#### WHAT TO PRODUCE
Starting at the line with "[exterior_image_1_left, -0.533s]" and going on through the line with "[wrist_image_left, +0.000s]", reproduce each line in the records below exactly and nothing more.

==== STUDY MATERIAL

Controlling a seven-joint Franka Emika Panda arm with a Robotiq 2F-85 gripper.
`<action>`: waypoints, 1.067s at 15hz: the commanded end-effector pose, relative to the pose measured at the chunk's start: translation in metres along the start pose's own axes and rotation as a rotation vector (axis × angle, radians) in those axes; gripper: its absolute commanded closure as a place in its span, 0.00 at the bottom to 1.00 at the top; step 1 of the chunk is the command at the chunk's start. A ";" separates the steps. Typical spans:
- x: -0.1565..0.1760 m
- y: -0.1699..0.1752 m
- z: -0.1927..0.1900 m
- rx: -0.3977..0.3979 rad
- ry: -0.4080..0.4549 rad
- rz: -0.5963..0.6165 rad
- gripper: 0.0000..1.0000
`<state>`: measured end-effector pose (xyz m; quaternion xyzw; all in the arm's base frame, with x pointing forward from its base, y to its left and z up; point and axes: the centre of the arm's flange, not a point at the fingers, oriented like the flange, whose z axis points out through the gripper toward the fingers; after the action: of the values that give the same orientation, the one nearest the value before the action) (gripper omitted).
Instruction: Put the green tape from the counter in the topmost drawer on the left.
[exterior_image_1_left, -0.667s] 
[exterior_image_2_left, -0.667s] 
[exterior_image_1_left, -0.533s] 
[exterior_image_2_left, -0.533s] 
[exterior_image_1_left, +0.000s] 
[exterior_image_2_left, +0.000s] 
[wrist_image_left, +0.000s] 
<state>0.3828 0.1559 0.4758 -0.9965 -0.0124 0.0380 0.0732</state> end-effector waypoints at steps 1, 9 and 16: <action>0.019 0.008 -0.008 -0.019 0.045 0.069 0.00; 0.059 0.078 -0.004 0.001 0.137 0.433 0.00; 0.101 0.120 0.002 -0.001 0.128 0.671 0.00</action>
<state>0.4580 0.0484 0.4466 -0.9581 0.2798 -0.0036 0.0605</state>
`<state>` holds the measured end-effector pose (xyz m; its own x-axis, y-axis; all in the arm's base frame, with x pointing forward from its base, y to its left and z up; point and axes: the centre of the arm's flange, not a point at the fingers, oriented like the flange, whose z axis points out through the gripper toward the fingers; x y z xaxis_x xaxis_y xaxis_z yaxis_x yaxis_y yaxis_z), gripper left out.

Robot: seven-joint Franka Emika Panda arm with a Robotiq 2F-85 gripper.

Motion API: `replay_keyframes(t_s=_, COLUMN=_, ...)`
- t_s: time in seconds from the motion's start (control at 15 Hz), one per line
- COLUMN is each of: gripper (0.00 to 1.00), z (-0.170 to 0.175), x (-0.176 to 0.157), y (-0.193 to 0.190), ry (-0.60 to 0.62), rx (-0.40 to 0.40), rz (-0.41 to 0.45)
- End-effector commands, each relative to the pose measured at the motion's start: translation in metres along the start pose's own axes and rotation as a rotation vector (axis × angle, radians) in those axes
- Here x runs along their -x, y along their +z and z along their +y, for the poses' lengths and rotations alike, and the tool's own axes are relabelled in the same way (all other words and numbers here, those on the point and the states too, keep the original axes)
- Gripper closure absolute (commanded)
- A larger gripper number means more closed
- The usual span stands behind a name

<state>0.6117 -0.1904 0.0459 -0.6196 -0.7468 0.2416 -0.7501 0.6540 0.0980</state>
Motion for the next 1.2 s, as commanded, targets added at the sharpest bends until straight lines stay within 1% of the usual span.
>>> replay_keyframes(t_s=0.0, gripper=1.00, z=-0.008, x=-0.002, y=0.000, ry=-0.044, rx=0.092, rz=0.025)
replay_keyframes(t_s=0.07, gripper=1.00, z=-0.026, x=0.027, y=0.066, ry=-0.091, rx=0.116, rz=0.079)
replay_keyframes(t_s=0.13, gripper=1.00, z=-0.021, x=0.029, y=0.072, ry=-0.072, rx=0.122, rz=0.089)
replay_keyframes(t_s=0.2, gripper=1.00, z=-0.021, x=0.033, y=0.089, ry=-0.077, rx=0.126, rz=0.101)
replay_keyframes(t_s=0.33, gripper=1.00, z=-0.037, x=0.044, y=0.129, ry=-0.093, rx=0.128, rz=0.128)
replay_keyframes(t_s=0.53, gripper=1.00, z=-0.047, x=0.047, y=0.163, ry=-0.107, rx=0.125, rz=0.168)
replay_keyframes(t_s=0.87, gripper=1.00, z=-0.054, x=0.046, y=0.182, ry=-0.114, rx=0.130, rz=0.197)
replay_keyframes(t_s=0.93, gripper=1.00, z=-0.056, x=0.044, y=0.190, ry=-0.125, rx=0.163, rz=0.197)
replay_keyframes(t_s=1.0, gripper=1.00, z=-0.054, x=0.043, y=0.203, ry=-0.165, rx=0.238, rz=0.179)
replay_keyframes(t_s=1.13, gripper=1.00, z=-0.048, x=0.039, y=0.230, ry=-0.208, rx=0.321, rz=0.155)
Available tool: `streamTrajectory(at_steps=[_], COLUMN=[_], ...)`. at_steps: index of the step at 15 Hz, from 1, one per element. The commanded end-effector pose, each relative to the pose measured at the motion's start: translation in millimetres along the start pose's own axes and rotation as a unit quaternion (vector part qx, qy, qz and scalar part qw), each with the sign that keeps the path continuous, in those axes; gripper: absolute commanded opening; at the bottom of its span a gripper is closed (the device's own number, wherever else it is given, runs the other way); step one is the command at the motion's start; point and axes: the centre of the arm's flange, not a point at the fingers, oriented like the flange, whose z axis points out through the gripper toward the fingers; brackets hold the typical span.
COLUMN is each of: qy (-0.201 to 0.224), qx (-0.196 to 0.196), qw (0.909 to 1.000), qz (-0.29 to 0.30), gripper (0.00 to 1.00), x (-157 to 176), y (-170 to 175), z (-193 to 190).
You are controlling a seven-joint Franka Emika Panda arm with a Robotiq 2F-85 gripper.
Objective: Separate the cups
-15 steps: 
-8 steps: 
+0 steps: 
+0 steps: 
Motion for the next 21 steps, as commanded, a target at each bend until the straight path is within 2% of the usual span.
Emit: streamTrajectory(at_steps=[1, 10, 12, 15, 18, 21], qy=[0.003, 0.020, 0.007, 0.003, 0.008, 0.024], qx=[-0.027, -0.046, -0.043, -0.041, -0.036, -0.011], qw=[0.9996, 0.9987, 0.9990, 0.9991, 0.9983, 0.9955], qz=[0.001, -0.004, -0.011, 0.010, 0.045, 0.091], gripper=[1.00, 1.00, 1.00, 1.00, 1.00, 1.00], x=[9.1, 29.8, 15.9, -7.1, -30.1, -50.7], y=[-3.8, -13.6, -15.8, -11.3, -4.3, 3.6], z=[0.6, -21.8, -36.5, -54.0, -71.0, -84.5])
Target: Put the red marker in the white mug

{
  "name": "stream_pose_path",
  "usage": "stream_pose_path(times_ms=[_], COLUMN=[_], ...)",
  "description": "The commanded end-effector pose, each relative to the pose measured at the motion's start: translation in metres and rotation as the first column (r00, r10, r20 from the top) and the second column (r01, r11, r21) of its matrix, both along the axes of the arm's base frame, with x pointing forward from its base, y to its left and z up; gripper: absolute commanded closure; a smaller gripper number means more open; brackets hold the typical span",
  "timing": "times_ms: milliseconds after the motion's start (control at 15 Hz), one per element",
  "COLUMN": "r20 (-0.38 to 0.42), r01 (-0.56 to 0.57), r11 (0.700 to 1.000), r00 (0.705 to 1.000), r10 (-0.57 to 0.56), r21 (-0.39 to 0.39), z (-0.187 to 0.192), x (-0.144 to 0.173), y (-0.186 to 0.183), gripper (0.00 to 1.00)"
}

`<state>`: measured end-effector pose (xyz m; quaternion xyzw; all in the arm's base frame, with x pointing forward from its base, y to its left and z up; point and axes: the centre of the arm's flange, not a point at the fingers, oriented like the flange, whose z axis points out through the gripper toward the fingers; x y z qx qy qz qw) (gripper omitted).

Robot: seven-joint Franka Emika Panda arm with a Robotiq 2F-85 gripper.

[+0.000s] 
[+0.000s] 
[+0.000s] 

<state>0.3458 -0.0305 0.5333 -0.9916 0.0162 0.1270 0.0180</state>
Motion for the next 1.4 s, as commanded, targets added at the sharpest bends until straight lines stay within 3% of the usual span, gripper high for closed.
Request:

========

#### FINISHED TASK
[exterior_image_1_left, -0.533s] 
[exterior_image_2_left, -0.533s] 
[exterior_image_1_left, +0.000s] 
[exterior_image_2_left, +0.000s] 
[wrist_image_left, +0.000s] 

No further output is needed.